Penny Sayer had been appointed to the post following the retirement of Paul Taylor earlier in the year. The 5 deaneries she will cover are Dorchester, Lyme Bay, Sherborne, Weymouth and Portland and Blackmore Vale. Within those areas she will have many tasks. She will represent the parishes to Bishop Karen and the Bishop to the parishes; have responsibility for inducting ministers to their pastoral charges in local churches; have responsibility for admitting churchwardens each year at her visitation; present new Deacons and priests at their ordination; and finally have a special responsibility of care for the fabric and property of each church.
Teddy Bears’ Picnic
A while ago in our Home Group, the subject of the TV programme, The Repair Shop came up in discussion. We were thinking about emotions and memories. Folk who had a loved item repaired found memories and emotions were stirred.
This led to us talking about our treasures from the past such as a teddy bear. Someone suggested we have a teddy bears’ picnic.
Last night we held our teddy bears’ picnic. We had a lovely evening of sharing our own stories from the past and introducing our treasure. The photo shows all our little treasures making friends with each other.
We also celebrated a birthday with nibbles and cake so it really was a picnic for us as well as our little treasures.
Av’s Home Group
An Evening with Terry Waite
In St Peter’s Church, 250 people awaited eagerly to hear Terry Waite talk about his experience as a hostage in Beirut. Solitary confinement lasted nearly 5 years.
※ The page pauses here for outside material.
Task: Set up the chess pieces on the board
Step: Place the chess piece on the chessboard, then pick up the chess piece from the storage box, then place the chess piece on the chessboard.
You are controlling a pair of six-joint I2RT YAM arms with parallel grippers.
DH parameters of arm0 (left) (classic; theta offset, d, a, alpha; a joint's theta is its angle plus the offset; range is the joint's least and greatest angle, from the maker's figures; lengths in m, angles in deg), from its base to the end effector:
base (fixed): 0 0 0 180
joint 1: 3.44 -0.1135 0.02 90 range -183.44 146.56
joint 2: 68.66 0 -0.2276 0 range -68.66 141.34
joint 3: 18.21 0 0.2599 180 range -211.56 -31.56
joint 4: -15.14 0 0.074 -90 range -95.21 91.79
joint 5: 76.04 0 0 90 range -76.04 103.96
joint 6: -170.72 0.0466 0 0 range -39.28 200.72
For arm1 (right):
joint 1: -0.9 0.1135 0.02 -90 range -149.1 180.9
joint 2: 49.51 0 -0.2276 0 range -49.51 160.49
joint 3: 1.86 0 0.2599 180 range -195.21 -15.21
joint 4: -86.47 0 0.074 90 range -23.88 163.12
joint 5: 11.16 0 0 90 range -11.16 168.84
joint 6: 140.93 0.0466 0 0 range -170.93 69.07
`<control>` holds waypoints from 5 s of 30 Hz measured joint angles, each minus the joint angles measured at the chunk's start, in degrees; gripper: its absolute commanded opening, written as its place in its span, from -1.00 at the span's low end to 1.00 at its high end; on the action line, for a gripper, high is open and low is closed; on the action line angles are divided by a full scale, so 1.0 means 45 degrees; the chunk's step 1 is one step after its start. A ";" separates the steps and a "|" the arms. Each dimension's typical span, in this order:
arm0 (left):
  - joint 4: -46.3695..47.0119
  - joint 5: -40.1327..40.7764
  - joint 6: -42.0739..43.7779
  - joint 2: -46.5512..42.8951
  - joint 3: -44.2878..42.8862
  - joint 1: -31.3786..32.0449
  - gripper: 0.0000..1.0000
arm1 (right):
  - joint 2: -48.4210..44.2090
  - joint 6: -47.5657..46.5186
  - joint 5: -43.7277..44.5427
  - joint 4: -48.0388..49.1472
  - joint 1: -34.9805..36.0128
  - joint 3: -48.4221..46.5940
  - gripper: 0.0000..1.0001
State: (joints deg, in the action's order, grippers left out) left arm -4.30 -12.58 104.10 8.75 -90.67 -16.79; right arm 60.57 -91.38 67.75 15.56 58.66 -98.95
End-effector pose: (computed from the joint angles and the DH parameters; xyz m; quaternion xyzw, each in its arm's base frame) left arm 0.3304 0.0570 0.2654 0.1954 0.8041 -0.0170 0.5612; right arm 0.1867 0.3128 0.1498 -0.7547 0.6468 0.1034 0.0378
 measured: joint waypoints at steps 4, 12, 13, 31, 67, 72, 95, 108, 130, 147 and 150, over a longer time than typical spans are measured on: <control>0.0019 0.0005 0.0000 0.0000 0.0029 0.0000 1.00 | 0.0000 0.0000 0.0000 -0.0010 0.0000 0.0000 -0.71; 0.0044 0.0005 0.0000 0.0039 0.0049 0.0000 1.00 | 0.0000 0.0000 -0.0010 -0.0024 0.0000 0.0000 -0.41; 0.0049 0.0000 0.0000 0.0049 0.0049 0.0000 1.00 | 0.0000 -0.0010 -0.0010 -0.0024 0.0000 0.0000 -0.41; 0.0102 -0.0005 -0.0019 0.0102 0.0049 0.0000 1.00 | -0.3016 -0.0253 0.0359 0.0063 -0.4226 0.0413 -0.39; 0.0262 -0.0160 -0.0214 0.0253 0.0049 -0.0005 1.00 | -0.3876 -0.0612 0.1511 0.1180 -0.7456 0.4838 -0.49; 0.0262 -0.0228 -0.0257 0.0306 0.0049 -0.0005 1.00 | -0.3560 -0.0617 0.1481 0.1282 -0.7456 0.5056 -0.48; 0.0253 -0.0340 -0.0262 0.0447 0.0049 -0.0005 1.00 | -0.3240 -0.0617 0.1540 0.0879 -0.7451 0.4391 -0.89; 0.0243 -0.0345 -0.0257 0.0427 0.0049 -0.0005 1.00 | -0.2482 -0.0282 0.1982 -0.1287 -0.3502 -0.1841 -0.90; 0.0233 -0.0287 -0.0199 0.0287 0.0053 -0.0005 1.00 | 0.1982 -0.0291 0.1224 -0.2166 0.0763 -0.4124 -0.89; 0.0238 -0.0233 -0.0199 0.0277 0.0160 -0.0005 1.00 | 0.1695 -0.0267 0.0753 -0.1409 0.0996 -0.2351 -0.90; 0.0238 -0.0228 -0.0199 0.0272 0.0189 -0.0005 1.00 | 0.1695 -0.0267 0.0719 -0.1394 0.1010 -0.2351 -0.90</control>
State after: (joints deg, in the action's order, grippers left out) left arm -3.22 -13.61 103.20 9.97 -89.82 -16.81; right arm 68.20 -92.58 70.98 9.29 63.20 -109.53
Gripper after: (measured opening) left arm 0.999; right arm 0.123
I think we were awe struck by the quiet and humble way he explained why he was seeking the release of hostages, how he became a hostage himself and how eventually he was released. Different parts of his hour long talk made a lasting impression.
For us, it was his commitment not to seek revenge, remembering Jesus words on the cross. “Father forgive them. They do not know what they are doing.”
When he was at the extremities of suffering, he realised that God would not get him out of this hole in the way that he might have expected. He would provide all the resources he would need to live in hope.
God’s way was to develop skills that were lying dormant in him. He was not a writer and he was not provided with any paper or pens. However God enabled him to become both a writer and a poet by developing his language and his memory. His diaries, his poems and responses to solitude were all outcomes of that enabling. Out of the Silence bears witness to the lasting power of forgiveness, truth and reconciliation in the face of the adverse forces still at work in the world today.
He recalled the only occasion in all his captivity when he was able to look out of a window. He saw a lady walking along the street below carrying a basket which held flowers in full bloom. The contrast with the drab monochrome of his cell was startling in its luminosity. His comment was to say don’t take anything for granted. Look around you wherever you are. There is beauty to be seen and to be uplifting to the soul.
He felt he was fortunate because through life he had been an avid reader and had built up a store of books, poetry and prose in his memory. Also he had been brought up with the Book of Common Prayer which he had unconsciously as a choir boy memorised.
Towards the end of the evening, he was asked if he could suggest a verse of about 25 words that he would recommend to us.
He said, “Consider the lilies, how they grow: they neither toil nor spin, yet I tell you, even Solomon in all his glory was not arrayed like one of these.”